Genre
Short story/Anti-Western demythologizing
Setting and Context
Sometime in the late 1850’s after the frenzied height of the California gold rush region around Stanislaus and Tuttletown.
Narrator and Point of View
Narrated in the first person from the perspective of a former gold prospector thirty-five years after the events described in the story.
Tone and Mood
The tone is reflectively melancholic while the mood is one of ironically undercut nostalgia.

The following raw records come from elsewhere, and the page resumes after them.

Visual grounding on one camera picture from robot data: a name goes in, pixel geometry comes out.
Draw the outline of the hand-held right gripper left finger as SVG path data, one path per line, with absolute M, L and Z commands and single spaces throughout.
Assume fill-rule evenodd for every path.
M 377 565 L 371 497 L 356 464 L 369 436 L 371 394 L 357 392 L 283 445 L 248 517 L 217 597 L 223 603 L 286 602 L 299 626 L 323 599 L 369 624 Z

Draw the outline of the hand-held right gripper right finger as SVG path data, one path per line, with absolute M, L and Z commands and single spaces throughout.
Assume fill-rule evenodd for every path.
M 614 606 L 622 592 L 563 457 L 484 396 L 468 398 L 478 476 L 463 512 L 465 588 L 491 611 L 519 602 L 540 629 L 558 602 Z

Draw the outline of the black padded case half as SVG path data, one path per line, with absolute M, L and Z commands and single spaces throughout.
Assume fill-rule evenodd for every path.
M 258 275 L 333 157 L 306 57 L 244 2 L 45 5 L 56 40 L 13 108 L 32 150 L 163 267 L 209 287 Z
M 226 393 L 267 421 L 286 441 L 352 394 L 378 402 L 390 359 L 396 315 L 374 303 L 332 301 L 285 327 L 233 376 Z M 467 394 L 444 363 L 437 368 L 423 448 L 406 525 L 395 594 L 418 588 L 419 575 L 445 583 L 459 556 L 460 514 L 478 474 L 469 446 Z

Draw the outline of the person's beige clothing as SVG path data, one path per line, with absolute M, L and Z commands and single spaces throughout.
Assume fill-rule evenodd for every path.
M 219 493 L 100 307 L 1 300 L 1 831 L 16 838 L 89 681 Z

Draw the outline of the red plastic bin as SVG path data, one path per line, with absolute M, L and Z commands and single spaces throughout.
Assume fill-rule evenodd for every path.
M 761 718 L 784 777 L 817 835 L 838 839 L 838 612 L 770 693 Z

Protagonist and Antagonist
Protagonist: Henry. Antagonist: The anti-mythic harsh realities of life the western frontier.
Major Conflict
Reality versus illusion
Climax
The climax occurs when the narrator learns that Henry’s wife has actually been dead for nineteen years.
Foreshadowing
The gravity of the narrator’s assertion of his decision that “I would stay and take the risk” foreshadows the story’s dark turn toward unexpected tragedy.
Understatement
The only information that is provided on the circumstances of Henry’s wife disappearing is an example of understatement, considering the consequences upon his psychological state of mind:”Indians captured her within five miles of this place, and she's never been heard of since."
Allusions
The opening of the story alludes to the California Gold Rush and its slow death without directly mentioning the term.
Imagery
Like allusion, imagery is utilized to point out that most who made their way to California with frenzied dreams of striking it rich were disappointed: “Round about California in that day were scattered a host of these living dead men-pride-smitten poor fellows, grizzled and old at forty, whose secret thoughts were made all of regrets and longings -- regrets for their wasted lives, and longings to be out of the struggle and done with it all.”
Paradox
The paradox at the center of the plot is that despite having Henry having lost his wife under unclear circumstances to an uncertain fate, his home reflects the state of a much happier marriage than likely would have been the case had she not gone missing.
Parallelism
N/A
Metonymy and Synecdoche
“you could depend on another thing, too -- that he was there because he had once had his opportunity to go home to the States rich, and had not done it” is an example of synecdoche in which “States” refers to the entirety of the country.
Personification
“It was a lonesome land” attributes a human emotional quality to the desolate feature of the geographical region.